難しいのは 人間
住職法話>大和大谷別院寺報>第8回 難しいのは人間
住職は2017年10月3日より2019年4月1日まで、奈良県大和高田市にある「大和大谷別院」の輪番事務取扱(代表役員代務)を仰せつかりました。短い期間でしたが、ご門徒さんと直接触れ合う幸せな時間をいただきました。当時発行の寺報1面に掲載した小話を掲載します。
難しいものは教えの側にあるのでなくて
かえって私たちの側にある〜仲野良俊〜
「真宗は難しい」とよく言われます。しかし教え自体は極めてシンプルです。「本願を信じ、念仏申さば仏になる(歎異抄)」なのですから。では「難しい」という感想はどこからくるのか、たずねてみたいと思います。
まず、念仏は「いつでも、どこでも、誰でも実践できる行」であって、合掌と称名、つまり手を合わせ、口に称えるだけです。

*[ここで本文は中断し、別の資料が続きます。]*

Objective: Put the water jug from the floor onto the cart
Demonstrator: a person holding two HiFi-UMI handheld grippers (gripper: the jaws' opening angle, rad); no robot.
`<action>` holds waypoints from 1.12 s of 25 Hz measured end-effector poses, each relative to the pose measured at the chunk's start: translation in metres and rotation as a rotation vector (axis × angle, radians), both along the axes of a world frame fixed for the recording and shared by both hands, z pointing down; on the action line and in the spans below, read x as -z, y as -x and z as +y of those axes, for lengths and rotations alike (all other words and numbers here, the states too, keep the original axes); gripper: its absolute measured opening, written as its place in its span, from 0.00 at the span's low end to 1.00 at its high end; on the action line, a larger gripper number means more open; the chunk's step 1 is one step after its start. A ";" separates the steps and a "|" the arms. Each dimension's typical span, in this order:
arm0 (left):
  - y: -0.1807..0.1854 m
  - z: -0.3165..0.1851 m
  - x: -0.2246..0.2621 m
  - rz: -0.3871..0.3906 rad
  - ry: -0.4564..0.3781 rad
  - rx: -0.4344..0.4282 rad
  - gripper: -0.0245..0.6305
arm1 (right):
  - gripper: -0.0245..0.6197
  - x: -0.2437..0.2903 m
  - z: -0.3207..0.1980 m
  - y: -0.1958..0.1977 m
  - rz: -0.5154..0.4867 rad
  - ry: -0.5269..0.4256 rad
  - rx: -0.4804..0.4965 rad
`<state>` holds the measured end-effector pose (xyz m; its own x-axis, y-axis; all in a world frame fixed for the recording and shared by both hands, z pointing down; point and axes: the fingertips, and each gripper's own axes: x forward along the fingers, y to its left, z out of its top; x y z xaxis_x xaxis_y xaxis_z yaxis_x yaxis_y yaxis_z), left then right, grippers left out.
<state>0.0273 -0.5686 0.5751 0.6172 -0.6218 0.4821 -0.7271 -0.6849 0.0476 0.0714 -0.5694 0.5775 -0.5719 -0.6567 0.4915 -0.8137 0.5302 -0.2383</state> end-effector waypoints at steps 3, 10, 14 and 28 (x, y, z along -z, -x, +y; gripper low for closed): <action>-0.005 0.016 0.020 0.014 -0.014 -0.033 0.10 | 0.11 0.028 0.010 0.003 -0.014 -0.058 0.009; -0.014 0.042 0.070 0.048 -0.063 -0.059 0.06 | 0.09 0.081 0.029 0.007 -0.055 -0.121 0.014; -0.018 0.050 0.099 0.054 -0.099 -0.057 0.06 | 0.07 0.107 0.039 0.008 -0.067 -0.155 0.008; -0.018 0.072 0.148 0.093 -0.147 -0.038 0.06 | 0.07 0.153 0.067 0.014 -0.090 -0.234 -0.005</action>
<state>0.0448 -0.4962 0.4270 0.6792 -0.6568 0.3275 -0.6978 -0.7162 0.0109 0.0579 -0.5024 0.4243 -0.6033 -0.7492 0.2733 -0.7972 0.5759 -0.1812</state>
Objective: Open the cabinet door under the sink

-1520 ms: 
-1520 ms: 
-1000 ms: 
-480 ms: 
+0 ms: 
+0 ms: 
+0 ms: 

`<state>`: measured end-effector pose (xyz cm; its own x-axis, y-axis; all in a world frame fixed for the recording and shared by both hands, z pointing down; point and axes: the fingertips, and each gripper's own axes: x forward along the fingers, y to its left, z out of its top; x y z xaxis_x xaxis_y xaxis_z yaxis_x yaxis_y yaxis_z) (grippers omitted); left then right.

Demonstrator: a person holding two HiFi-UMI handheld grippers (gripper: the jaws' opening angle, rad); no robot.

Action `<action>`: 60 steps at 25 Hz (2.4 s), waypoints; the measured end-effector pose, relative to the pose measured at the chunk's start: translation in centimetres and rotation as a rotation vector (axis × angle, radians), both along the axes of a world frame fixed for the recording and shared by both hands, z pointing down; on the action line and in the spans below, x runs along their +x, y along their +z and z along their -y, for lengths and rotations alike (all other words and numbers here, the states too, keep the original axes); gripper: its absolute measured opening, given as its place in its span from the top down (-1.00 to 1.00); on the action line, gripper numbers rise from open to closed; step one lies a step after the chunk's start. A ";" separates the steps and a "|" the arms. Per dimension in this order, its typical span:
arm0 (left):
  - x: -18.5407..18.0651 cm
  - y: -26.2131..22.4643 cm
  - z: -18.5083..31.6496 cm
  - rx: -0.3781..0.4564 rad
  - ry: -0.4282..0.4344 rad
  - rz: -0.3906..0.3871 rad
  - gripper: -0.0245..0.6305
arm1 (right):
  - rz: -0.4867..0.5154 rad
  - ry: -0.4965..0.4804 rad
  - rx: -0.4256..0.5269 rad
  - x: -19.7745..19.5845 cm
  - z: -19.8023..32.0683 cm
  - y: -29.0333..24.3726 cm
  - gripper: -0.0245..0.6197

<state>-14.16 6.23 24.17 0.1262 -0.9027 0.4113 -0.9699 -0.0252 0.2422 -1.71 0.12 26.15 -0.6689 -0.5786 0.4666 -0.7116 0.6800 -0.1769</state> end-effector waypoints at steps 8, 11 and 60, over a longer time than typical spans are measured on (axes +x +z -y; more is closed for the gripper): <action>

その回数や姿勢には、はっきりとした決まりがありません。色んな事情で合掌や称名が叶わないならば、できる範囲でも構わないのです。「易行(いぎょう)」と言われるように、やさしい行の究極が「念仏行」なのです。
ところが「そんな簡単な行で果たして役に立つのか」という、人間の「業(ごう)」がここで邪魔をします。つまり「本願を信じ」というところに大きな問題を抱えています。業とは私たちの肉体生活、精神生活全般を指す言葉です。結局私たちは日頃、全力で念仏を疑ってゆくのです。称えれば何の見返りがあるのか、どうして称えなければならないのか、そんな頼りないものにすがるほど私は弱くはない、などなど。
念仏を疑う業はひとそれぞれ。1億人いれば1億通りの業があることでしょう。その業が本願を信ずることを妨げているのです。念仏行は、行ずることは簡単でも、人がそれを説く教えをなかなか信じられないために、結果的に「難しい」と言われています。ここが「極難信法(ごくなんしんのほう)〜称讃浄土経より〜」と言われる所以です。
仲野良俊師はこの言葉の前にこうも言われます「教えは平易であり簡明であっても、それが複雑な、深く暗い私たちを掘り下げてくると、そこに難解なものが自然に生まれてくるのである」と。
難解で頑固な人間存在。その人間に寄り添うために阿弥陀さまは念仏をご用意くだされました。先輩たちは言葉を尽くしてそのことを伝えようとしてくださいました。だから言葉の数だけ本願と人の歴史があるのです。さてさて、教えを難しくし、妨げているのはどうやら私たちだったわけです。なんと深い業を生きているのでしょうね。